THE TASK: Copy out all lines in the material below that contain the string "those".

──────────

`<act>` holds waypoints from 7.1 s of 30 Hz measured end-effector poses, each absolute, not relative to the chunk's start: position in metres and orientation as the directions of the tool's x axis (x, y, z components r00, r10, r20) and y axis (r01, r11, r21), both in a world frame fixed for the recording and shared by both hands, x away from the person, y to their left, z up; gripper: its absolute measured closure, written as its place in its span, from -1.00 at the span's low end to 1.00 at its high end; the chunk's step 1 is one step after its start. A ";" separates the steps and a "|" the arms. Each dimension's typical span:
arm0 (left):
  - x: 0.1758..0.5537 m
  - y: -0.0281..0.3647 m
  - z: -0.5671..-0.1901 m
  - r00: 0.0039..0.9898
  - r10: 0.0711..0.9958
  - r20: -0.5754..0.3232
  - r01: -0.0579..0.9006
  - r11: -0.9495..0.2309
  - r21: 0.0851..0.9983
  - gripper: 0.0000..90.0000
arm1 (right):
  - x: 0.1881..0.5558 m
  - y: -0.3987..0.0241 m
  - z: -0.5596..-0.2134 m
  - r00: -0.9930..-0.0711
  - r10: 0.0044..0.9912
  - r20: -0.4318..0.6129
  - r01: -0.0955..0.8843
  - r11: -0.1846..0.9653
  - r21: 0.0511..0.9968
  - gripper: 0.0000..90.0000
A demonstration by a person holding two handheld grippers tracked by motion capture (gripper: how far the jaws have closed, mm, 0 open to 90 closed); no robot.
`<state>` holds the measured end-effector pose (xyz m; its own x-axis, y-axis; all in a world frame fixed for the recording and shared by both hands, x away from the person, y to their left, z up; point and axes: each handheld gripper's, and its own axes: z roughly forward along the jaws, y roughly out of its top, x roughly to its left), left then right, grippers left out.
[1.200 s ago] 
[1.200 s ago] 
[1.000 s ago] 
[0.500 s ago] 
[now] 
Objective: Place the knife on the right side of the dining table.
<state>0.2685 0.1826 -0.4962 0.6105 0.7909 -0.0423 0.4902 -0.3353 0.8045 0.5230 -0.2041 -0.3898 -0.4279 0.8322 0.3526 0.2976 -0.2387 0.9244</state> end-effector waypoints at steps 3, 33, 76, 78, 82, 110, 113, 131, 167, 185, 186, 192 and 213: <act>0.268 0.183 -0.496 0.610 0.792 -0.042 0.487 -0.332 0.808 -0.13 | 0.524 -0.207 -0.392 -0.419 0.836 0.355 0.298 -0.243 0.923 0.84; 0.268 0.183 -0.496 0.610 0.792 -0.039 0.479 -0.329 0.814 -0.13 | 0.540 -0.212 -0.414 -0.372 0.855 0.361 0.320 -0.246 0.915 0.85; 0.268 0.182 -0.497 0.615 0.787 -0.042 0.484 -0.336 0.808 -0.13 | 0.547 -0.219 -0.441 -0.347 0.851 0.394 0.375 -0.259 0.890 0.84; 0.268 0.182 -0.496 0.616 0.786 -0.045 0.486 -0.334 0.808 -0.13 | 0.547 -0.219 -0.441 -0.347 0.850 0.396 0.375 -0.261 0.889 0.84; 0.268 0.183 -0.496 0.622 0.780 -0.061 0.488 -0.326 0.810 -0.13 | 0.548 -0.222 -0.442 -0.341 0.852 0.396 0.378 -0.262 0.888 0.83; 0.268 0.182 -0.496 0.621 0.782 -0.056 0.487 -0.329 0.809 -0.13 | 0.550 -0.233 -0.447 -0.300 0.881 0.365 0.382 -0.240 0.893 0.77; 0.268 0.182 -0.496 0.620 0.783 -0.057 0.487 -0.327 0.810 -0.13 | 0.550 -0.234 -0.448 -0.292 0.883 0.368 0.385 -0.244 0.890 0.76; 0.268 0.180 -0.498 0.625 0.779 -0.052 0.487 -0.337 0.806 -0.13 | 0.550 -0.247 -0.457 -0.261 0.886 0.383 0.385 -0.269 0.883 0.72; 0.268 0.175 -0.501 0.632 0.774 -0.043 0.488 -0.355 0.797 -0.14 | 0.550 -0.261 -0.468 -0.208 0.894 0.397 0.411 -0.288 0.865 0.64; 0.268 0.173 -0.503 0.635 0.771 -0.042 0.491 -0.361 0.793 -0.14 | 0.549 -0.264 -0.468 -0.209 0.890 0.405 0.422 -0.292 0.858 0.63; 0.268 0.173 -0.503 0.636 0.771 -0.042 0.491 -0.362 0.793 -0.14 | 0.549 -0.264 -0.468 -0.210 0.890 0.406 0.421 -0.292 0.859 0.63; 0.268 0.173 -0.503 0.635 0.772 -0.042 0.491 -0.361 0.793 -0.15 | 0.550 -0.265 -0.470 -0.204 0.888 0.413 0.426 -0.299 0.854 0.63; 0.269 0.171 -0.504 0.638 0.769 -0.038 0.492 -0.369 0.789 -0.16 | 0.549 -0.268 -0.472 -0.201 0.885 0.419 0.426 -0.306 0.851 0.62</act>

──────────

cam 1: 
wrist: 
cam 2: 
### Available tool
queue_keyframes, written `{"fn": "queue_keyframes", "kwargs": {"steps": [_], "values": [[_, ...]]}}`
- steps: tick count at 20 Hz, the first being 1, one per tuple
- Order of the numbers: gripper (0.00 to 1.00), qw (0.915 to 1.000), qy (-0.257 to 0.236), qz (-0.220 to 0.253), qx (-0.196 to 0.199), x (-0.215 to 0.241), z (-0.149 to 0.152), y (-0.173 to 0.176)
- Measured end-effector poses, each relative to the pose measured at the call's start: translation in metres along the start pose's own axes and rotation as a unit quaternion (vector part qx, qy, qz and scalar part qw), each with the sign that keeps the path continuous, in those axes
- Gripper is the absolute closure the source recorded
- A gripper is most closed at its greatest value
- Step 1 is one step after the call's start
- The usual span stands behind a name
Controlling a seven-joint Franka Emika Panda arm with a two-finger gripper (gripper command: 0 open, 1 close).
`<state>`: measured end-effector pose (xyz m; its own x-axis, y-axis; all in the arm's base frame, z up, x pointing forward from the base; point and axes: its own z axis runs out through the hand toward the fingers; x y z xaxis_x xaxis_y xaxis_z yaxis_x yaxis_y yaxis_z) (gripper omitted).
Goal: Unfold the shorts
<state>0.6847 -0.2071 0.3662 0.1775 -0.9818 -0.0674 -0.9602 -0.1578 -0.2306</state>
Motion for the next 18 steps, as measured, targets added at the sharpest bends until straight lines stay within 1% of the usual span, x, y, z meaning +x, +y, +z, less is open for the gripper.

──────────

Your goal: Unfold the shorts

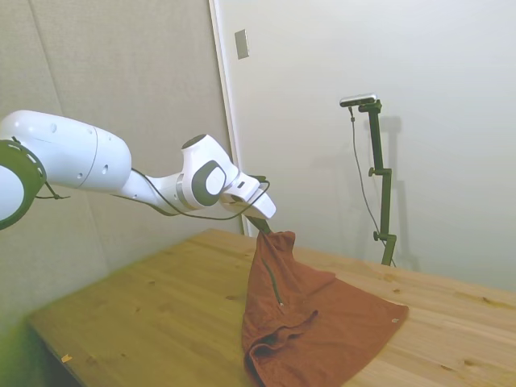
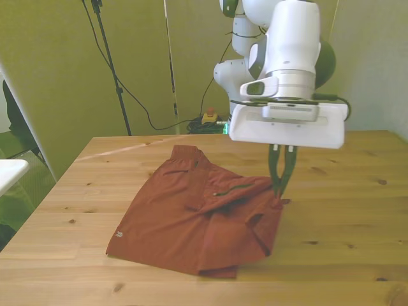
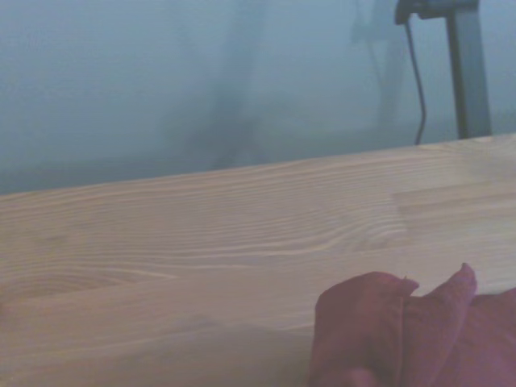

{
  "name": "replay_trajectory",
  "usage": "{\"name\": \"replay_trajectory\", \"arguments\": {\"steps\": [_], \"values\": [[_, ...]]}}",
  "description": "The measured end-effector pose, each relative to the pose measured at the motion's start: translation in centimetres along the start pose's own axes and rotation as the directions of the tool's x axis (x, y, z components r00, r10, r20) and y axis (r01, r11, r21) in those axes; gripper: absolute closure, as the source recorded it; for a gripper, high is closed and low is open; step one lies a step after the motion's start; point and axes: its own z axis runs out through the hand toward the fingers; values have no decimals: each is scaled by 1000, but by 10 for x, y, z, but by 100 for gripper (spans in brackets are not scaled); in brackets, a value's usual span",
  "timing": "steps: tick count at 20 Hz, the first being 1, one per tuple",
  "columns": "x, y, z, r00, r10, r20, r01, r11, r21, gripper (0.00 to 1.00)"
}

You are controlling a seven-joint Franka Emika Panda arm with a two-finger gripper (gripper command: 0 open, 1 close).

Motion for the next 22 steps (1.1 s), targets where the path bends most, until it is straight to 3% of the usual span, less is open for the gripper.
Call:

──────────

SOLVED PROBLEM:
- Measured end-effector poses, each relative to the pose measured at the call's start: translation in metres along the start pose's own axes and rotation as a unit quaternion (vector part qx, qy, qz and scalar part qw), each with the sign that keeps the path continuous, in those axes
  "description": "The measured end-effector pose, each relative to the pose measured at the motion's start: translation in centimetres along the start pose's own axes and rotation as the directions of the tool's x axis (x, y, z components r00, r10, r20) and y axis (r01, r11, r21) in those axes; gripper: absolute closure, as the source recorded it; for a gripper, high is closed and low is open; step one lies a step after the motion's start; point and axes: its own z axis runs out through the hand toward the fingers; values have no decimals: each is scaled by 1000, but by 10 for x, y, z, but by 100 for gripper (spans in brackets are not scaled); in brackets, a value's usual span",

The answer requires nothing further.